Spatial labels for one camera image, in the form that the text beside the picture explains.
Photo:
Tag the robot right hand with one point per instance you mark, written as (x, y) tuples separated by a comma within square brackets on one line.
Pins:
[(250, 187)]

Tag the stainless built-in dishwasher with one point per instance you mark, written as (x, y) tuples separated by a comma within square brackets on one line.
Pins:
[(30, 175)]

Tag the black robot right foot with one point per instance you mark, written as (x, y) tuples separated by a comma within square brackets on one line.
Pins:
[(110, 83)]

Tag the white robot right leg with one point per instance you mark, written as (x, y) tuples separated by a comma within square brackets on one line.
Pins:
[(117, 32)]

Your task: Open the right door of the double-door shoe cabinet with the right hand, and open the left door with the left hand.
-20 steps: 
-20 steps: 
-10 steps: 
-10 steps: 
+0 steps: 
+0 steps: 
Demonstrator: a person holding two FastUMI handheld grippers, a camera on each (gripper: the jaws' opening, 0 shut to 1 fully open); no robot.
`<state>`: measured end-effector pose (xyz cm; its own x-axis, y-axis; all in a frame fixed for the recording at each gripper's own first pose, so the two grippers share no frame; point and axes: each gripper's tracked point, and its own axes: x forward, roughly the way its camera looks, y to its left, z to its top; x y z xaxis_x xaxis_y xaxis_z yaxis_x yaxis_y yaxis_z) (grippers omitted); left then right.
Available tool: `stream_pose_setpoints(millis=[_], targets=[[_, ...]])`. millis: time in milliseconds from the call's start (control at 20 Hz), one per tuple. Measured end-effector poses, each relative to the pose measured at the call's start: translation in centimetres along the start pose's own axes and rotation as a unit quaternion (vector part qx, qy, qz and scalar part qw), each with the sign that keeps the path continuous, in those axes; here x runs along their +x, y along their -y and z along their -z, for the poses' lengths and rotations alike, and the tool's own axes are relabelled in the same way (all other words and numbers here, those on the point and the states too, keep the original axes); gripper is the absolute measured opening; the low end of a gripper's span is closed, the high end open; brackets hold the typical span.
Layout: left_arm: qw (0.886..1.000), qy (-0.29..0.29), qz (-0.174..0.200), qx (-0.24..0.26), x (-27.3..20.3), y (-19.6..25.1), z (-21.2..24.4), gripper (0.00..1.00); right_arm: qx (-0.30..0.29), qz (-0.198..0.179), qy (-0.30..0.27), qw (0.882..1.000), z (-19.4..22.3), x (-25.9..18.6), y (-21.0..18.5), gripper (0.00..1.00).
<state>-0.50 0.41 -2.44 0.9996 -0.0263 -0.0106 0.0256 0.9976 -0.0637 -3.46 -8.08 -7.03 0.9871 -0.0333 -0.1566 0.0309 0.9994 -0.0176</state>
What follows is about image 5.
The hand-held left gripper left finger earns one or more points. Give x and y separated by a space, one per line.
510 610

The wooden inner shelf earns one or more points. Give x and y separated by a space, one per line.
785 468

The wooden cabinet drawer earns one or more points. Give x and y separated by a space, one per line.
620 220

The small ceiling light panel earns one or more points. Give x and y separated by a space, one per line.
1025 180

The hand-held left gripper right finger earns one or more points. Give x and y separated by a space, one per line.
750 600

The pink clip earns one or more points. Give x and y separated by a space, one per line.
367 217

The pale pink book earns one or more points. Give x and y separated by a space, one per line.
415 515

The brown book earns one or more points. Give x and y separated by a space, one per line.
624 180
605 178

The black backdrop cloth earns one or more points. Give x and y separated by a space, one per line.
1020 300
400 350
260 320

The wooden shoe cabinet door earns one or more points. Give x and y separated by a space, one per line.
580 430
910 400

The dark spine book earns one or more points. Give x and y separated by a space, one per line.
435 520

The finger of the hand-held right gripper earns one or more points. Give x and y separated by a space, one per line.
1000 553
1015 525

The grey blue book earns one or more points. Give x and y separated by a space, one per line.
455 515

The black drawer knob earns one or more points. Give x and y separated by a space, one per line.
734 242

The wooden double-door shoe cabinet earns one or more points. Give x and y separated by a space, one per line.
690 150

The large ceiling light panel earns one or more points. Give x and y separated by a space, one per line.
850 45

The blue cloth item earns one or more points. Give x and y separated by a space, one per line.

^^^^^^^^^^^^^^^^

* [Aim of the task]
Could you set down, exactly as written, the lines above between the one holding "Tag the stainless" and the one holding "left then right.", inclusive, and nothing more?

* [Output below]
Tag the stainless built-in dishwasher with one point per instance you mark, written as (x, y) tuples separated by a comma within square brackets on one line.
Pins:
[(30, 175)]

Tag the black robot right foot with one point per instance you mark, written as (x, y) tuples separated by a comma within square brackets on one line.
Pins:
[(110, 83)]

Tag the white robot right leg with one point per instance you mark, written as (x, y) tuples separated by a comma within square brackets on one line.
Pins:
[(117, 32)]

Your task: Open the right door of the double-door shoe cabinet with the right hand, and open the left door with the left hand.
-20 steps: 
-20 steps: 
-10 steps: 
-10 steps: 
+0 steps: 
+0 steps: 
Demonstrator: a person holding two FastUMI handheld grippers, a camera on each (gripper: the jaws' opening, 0 shut to 1 fully open); no robot.
`<state>`: measured end-effector pose (xyz cm; its own x-axis, y-axis; all in a frame fixed for the recording at each gripper's own first pose, so the two grippers share no frame; point and axes: each gripper's tracked point, and its own axes: x forward, roughly the way its camera looks, y to its left, z to its top; x y z xaxis_x xaxis_y xaxis_z yaxis_x yaxis_y yaxis_z) (grippers omitted); left then right.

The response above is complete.